RE: Handling time series data with PostgreSQL

2020-10-06 Thread Jayaram
Dear All,

I'm Jayaram S, oracle DBA. Currently we are planning to develop a stock
market based application which deals 80% of data with time data. We are in
the process of choosing the right database for the requirement especially
for time series data. After all multiple investigations, I found PostgreSQL
with timescaleDB works better than other DBs.

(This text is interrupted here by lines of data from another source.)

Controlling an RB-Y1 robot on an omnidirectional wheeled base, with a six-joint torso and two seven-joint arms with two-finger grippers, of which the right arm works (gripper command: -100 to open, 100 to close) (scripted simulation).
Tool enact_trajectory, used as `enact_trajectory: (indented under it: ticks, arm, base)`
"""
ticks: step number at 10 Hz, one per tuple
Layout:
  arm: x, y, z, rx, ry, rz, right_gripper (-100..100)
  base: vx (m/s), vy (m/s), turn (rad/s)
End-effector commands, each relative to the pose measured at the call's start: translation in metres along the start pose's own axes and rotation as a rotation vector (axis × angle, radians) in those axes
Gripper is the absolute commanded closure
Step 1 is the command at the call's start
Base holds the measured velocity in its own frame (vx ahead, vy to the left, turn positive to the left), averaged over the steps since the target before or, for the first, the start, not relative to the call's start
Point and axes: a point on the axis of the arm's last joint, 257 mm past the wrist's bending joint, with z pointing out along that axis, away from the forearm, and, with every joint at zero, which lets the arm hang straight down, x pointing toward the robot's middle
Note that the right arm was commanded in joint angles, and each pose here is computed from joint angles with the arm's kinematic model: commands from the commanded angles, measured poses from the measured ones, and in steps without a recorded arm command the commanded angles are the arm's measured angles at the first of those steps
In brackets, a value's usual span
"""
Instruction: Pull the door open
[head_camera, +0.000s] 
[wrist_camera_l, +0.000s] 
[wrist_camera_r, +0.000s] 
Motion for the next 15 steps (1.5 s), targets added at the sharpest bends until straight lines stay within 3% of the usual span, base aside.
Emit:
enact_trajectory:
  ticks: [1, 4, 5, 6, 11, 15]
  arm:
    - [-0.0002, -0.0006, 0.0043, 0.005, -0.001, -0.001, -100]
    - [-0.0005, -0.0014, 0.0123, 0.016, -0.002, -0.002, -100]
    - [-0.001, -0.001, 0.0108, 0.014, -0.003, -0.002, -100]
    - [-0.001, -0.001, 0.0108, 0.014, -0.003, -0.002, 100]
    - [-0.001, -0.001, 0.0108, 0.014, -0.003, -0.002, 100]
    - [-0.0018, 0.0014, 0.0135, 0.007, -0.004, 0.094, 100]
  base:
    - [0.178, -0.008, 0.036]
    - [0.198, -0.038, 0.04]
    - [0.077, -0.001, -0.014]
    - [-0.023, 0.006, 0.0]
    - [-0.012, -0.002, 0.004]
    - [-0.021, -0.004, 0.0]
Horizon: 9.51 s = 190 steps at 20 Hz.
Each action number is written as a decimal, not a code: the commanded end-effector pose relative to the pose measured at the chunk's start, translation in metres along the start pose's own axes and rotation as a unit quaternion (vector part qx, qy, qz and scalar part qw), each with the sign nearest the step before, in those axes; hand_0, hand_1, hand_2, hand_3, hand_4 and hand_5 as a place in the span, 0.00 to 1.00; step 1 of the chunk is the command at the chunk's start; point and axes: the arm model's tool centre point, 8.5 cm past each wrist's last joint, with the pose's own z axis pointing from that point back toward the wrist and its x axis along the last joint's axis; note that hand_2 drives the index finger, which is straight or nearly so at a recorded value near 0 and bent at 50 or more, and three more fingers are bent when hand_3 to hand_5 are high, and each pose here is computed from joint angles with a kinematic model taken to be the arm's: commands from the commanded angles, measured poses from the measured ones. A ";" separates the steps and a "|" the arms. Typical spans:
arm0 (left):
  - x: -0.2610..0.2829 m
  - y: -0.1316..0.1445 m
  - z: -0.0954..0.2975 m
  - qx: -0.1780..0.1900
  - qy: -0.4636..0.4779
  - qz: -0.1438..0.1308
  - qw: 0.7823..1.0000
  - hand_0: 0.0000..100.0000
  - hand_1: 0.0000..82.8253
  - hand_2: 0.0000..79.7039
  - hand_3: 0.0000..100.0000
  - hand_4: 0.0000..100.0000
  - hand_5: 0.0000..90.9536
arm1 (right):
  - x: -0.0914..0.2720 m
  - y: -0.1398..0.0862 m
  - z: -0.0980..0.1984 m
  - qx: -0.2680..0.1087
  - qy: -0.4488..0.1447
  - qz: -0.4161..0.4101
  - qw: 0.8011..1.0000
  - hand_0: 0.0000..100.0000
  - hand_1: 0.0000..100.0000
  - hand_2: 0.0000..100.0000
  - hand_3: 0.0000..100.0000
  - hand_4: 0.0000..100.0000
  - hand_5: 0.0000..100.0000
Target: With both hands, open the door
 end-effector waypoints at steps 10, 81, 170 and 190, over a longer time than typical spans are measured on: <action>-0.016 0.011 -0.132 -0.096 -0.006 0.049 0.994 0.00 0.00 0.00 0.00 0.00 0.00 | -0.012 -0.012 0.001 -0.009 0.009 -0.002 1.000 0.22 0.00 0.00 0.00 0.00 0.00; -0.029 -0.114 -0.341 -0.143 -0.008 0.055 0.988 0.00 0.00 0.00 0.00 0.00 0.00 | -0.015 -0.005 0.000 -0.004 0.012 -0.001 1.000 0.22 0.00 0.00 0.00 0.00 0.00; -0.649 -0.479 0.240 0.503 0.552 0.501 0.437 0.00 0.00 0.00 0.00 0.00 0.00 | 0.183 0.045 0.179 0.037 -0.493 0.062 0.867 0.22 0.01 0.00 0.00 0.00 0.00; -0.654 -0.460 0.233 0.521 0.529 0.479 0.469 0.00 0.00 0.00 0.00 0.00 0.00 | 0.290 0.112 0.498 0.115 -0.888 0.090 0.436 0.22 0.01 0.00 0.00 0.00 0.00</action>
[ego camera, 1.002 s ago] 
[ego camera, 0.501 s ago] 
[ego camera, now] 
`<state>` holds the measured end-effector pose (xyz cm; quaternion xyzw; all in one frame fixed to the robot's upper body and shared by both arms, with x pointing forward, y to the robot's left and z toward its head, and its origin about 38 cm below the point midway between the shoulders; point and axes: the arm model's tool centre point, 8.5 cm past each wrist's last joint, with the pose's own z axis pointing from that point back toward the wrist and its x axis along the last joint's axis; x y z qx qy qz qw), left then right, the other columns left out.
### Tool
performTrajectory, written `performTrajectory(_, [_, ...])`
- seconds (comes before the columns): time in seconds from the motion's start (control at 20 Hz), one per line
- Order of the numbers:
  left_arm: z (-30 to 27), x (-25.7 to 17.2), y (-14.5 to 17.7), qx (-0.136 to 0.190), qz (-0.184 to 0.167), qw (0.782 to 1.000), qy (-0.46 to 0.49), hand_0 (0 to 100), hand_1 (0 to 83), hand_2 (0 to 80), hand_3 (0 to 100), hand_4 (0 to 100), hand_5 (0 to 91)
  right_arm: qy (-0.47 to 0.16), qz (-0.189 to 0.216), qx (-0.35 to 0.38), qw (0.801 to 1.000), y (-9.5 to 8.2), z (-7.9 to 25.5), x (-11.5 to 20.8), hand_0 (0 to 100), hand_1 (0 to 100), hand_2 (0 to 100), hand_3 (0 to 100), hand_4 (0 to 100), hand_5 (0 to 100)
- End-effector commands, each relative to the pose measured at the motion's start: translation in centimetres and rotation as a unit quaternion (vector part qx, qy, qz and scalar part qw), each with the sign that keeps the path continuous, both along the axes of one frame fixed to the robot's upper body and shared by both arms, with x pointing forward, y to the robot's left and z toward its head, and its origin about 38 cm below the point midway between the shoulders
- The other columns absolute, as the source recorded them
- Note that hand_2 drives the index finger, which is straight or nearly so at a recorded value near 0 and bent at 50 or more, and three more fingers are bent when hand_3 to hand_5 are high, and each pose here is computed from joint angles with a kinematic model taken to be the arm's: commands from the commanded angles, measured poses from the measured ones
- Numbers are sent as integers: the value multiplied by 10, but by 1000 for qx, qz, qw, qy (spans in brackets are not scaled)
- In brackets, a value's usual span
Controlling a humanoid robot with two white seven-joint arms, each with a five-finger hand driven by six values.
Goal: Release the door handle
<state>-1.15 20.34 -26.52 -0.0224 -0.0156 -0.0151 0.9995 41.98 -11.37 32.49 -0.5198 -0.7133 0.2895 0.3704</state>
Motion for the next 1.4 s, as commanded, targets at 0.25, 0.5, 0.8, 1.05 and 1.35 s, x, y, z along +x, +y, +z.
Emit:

But still I'm new to PGSQL and we wanted only open source technology to
handle our requirements. It will be helpful to me if anyone can suggest
implementing the time series concepts in PostgreSQL database.
It's better if I can get proper docs or links with explanation.

Thanks in advance.,

-- 




*Thanks & Regards,Jayaram S,Banglore.India.*


Re: Handling time series data with PostgreSQL

2020-10-07 Thread Jayaram
Hi Adalberto,

Awesome.!! Thanks for your reply.

So, Do we need the timescaleDB as mandatory to handle time series data? Is
there any way to handle hourly to days,months,yearly data with PGSQL alone
without timescale addon?
Ours is a new project and we are unsure about whether we should have both
timescaleDB and PGSQL or PGSQL alone is capable of handling this time
series data by tuning the right indexes.etc..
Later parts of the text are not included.